▶ **Work instructions**:
Your copy should match the listing below exactly, except that it holds no images.

▶ **Data excerpt**:

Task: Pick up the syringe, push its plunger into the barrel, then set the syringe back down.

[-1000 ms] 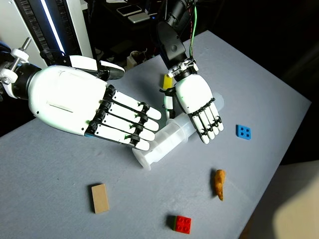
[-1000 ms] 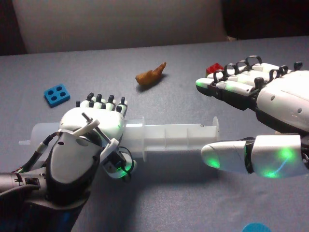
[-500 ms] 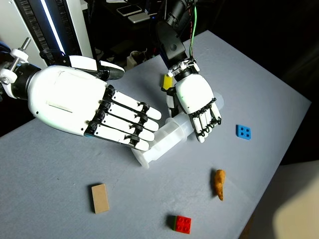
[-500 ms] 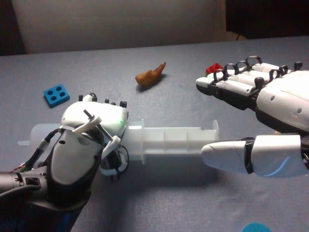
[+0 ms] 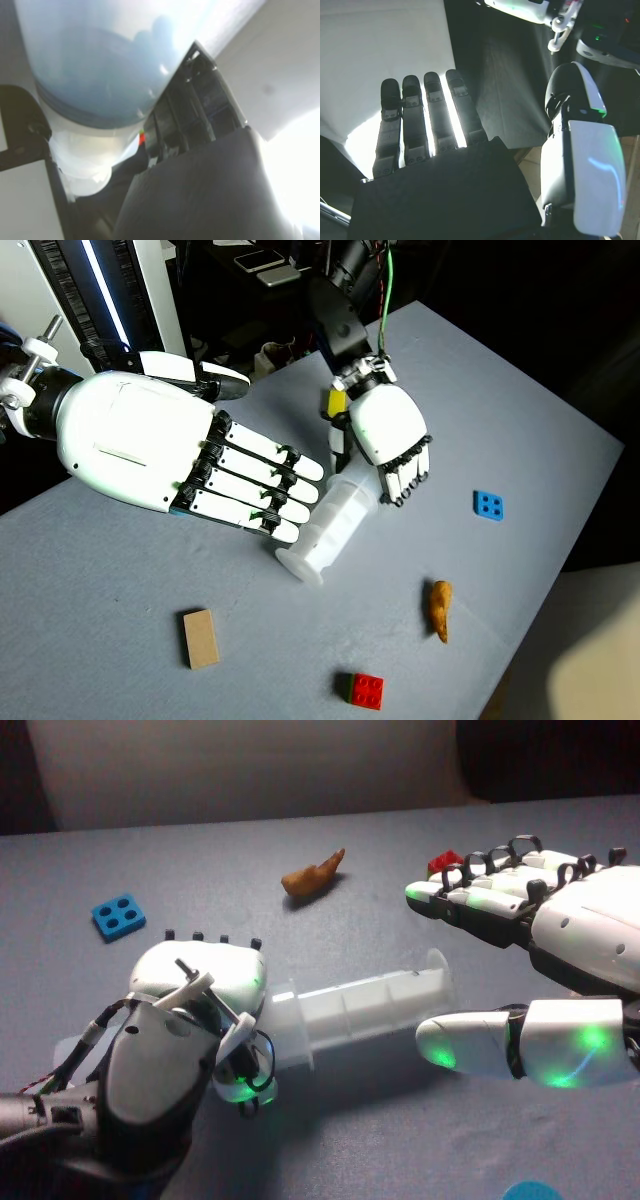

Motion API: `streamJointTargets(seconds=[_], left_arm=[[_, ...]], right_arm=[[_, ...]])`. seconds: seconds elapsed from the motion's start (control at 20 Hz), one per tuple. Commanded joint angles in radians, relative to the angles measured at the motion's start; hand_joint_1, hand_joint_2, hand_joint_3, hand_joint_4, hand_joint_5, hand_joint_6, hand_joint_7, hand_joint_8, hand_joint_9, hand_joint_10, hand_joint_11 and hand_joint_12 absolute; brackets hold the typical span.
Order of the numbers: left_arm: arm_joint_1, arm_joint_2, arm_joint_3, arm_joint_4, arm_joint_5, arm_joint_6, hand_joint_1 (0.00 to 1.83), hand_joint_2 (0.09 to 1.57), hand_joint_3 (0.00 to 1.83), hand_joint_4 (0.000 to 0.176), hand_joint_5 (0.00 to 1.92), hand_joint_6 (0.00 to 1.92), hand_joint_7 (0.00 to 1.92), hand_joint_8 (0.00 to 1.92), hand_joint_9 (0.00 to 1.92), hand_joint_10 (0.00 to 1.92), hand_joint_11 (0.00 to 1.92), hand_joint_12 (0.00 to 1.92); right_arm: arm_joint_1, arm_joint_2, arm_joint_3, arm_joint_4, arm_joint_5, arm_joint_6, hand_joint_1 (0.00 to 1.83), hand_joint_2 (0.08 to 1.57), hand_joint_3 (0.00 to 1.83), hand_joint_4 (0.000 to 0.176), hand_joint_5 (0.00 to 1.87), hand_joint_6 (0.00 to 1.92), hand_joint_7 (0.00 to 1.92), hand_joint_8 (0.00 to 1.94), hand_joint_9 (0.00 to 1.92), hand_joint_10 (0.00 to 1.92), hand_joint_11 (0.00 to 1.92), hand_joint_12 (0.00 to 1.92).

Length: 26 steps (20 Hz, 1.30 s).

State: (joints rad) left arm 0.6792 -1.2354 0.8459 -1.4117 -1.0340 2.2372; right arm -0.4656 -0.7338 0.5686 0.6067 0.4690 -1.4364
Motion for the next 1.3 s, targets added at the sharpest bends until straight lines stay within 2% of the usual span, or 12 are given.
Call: streamJointTargets(seconds=[0.0,0.1,0.15,0.4,0.55,0.6,0.65,0.75,0.9,1.15,1.2,1.25], left_arm=[[0.001,0.012,-0.006,0.096,-0.016,-0.023,1.49,1.13,0.0,0.0,0.96,0.9,0.84,1.12,0.86,1.22,0.74,1.61],[0.009,0.035,-0.02,0.183,-0.002,-0.097,1.49,1.13,0.0,0.0,0.99,0.88,0.84,1.11,0.85,1.23,0.74,1.61],[0.015,0.049,-0.023,0.248,0.012,-0.139,1.39,1.14,0.0,0.0,0.99,0.92,0.85,1.13,0.85,1.31,0.76,1.37],[0.028,0.112,0.005,0.477,0.097,-0.299,1.49,1.12,0.0,0.0,1.03,0.82,0.88,1.06,0.88,1.18,0.74,1.59],[0.024,0.132,0.023,0.527,0.13,-0.325,1.37,1.12,0.0,0.0,0.98,0.9,0.9,1.07,0.89,1.3,0.77,1.24],[0.024,0.14,0.032,0.548,0.15,-0.34,1.37,1.12,0.0,0.0,0.98,0.92,0.91,1.06,0.89,1.29,0.77,1.24],[0.023,0.148,0.042,0.582,0.172,-0.357,1.47,1.12,0.0,0.0,0.98,0.88,0.91,1.02,0.92,1.19,0.74,1.53],[0.012,0.162,0.053,0.608,0.209,-0.362,1.38,1.12,0.0,0.0,0.95,0.95,0.92,1.03,0.9,1.29,0.77,1.27],[-0.007,0.187,0.053,0.625,0.23,-0.363,1.37,1.13,0.0,0.0,0.94,0.97,0.9,1.07,0.87,1.32,0.75,1.26],[-0.054,0.207,0.06,0.625,0.256,-0.368,1.37,1.13,0.0,0.0,0.94,0.97,0.91,1.05,0.9,1.29,0.79,1.23],[-0.065,0.208,0.061,0.625,0.266,-0.368,1.49,1.11,0.01,0.0,0.93,0.91,0.91,1.01,0.94,1.14,0.77,1.57],[-0.075,0.208,0.065,0.625,0.275,-0.368,1.49,1.12,0.0,0.0,0.95,0.89,0.88,1.05,0.92,1.16,0.76,1.6]], right_arm=[[0.011,0.002,-0.005,-0.025,0.112,0.022,0.0,1.08,0.0,0.0,0.1,0.0,0.1,0.0,0.12,0.0,0.0,0.35],[0.011,0.003,-0.005,-0.009,0.126,0.053,0.0,1.08,0.0,0.0,0.12,0.01,0.11,0.0,0.13,0.0,0.0,0.41],[0.012,0.003,-0.005,-0.004,0.139,0.061,0.0,1.07,0.0,0.0,0.1,0.0,0.11,0.0,0.12,0.0,0.0,0.38],[0.011,0.002,-0.006,0.106,0.229,0.117,0.0,1.08,0.0,0.0,0.11,0.0,0.11,0.0,0.12,0.01,0.0,0.4],[0.011,0.003,-0.022,0.246,0.317,0.126,0.0,1.08,0.0,0.0,0.1,0.0,0.1,0.0,0.11,0.0,0.0,0.37],[0.011,0.003,-0.031,0.299,0.351,0.126,0.0,1.08,0.0,0.0,0.1,0.0,0.1,0.0,0.11,0.0,0.0,0.37],[0.013,0.003,-0.043,0.357,0.395,0.126,0.0,1.08,0.0,0.0,0.11,0.0,0.11,0.0,0.12,0.01,0.0,0.42],[0.029,0.002,-0.068,0.465,0.463,0.126,0.0,1.07,0.0,0.0,0.09,0.0,0.1,0.0,0.11,0.0,0.0,0.41],[0.09,-0.009,-0.091,0.69,0.498,0.133,0.0,1.07,0.0,0.0,0.08,0.0,0.08,0.0,0.1,0.0,0.0,0.36],[0.067,-0.029,-0.107,0.72,0.517,0.253,0.0,1.07,0.0,0.0,0.1,0.01,0.1,0.0,0.11,0.01,0.0,0.39],[0.055,-0.048,-0.107,0.72,0.56,0.3,0.0,1.07,0.0,0.0,0.1,0.01,0.1,0.0,0.11,0.0,0.0,0.38],[0.032,-0.069,-0.106,0.705,0.613,0.346,0.0,1.07,0.0,0.0,0.1,0.0,0.09,0.0,0.1,0.0,0.0,0.37]])
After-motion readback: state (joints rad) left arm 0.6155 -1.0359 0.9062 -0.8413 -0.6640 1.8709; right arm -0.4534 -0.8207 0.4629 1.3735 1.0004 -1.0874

▶ **Response box**:
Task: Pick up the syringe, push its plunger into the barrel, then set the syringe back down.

[-1000 ms] 
[-1000 ms] 
[-500 ms] 
[-500 ms] 
[+0 ms] 

Motion API: `streamJointTargets(seconds=[_], left_arm=[[_, ...]], right_arm=[[_, ...]])`. seconds: seconds elapsed from the motion's start (control at 20 Hz), one per tuple. Commanded joint angles in radians, relative to the angles measured at the motion's start; hand_joint_1, hand_joint_2, hand_joint_3, hand_joint_4, hand_joint_5, hand_joint_6, hand_joint_7, hand_joint_8, hand_joint_9, hand_joint_10, hand_joint_11 and hand_joint_12 absolute; brackets hold the typical span.
Order of the numbers: left_arm: arm_joint_1, arm_joint_2, arm_joint_3, arm_joint_4, arm_joint_5, arm_joint_6, hand_joint_1 (0.00 to 1.83), hand_joint_2 (0.09 to 1.57), hand_joint_3 (0.00 to 1.83), hand_joint_4 (0.000 to 0.176), hand_joint_5 (0.00 to 1.92), hand_joint_6 (0.00 to 1.92), hand_joint_7 (0.00 to 1.92), hand_joint_8 (0.00 to 1.92), hand_joint_9 (0.00 to 1.92), hand_joint_10 (0.00 to 1.92), hand_joint_11 (0.00 to 1.92), hand_joint_12 (0.00 to 1.92); right_arm: arm_joint_1, arm_joint_2, arm_joint_3, arm_joint_4, arm_joint_5, arm_joint_6, hand_joint_1 (0.00 to 1.83), hand_joint_2 (0.08 to 1.57), hand_joint_3 (0.00 to 1.83), hand_joint_4 (0.000 to 0.176), hand_joint_5 (0.00 to 1.87), hand_joint_6 (0.00 to 1.92), hand_joint_7 (0.00 to 1.92), hand_joint_8 (0.00 to 1.94), hand_joint_9 (0.00 to 1.92), hand_joint_10 (0.00 to 1.92), hand_joint_11 (0.00 to 1.92), hand_joint_12 (0.00 to 1.92).

Length: 26 steps (20 Hz, 1.30 s).

State: (joints rad) left arm 0.6792 -1.2354 0.8459 -1.4117 -1.0340 2.2372; right arm -0.4656 -0.7338 0.5686 0.6067 0.4690 -1.4364
Motion for the next 1.3 s, targets added at the sharpest bends until straight lines stay within 2% of the usual span, or 12 are given.
Call: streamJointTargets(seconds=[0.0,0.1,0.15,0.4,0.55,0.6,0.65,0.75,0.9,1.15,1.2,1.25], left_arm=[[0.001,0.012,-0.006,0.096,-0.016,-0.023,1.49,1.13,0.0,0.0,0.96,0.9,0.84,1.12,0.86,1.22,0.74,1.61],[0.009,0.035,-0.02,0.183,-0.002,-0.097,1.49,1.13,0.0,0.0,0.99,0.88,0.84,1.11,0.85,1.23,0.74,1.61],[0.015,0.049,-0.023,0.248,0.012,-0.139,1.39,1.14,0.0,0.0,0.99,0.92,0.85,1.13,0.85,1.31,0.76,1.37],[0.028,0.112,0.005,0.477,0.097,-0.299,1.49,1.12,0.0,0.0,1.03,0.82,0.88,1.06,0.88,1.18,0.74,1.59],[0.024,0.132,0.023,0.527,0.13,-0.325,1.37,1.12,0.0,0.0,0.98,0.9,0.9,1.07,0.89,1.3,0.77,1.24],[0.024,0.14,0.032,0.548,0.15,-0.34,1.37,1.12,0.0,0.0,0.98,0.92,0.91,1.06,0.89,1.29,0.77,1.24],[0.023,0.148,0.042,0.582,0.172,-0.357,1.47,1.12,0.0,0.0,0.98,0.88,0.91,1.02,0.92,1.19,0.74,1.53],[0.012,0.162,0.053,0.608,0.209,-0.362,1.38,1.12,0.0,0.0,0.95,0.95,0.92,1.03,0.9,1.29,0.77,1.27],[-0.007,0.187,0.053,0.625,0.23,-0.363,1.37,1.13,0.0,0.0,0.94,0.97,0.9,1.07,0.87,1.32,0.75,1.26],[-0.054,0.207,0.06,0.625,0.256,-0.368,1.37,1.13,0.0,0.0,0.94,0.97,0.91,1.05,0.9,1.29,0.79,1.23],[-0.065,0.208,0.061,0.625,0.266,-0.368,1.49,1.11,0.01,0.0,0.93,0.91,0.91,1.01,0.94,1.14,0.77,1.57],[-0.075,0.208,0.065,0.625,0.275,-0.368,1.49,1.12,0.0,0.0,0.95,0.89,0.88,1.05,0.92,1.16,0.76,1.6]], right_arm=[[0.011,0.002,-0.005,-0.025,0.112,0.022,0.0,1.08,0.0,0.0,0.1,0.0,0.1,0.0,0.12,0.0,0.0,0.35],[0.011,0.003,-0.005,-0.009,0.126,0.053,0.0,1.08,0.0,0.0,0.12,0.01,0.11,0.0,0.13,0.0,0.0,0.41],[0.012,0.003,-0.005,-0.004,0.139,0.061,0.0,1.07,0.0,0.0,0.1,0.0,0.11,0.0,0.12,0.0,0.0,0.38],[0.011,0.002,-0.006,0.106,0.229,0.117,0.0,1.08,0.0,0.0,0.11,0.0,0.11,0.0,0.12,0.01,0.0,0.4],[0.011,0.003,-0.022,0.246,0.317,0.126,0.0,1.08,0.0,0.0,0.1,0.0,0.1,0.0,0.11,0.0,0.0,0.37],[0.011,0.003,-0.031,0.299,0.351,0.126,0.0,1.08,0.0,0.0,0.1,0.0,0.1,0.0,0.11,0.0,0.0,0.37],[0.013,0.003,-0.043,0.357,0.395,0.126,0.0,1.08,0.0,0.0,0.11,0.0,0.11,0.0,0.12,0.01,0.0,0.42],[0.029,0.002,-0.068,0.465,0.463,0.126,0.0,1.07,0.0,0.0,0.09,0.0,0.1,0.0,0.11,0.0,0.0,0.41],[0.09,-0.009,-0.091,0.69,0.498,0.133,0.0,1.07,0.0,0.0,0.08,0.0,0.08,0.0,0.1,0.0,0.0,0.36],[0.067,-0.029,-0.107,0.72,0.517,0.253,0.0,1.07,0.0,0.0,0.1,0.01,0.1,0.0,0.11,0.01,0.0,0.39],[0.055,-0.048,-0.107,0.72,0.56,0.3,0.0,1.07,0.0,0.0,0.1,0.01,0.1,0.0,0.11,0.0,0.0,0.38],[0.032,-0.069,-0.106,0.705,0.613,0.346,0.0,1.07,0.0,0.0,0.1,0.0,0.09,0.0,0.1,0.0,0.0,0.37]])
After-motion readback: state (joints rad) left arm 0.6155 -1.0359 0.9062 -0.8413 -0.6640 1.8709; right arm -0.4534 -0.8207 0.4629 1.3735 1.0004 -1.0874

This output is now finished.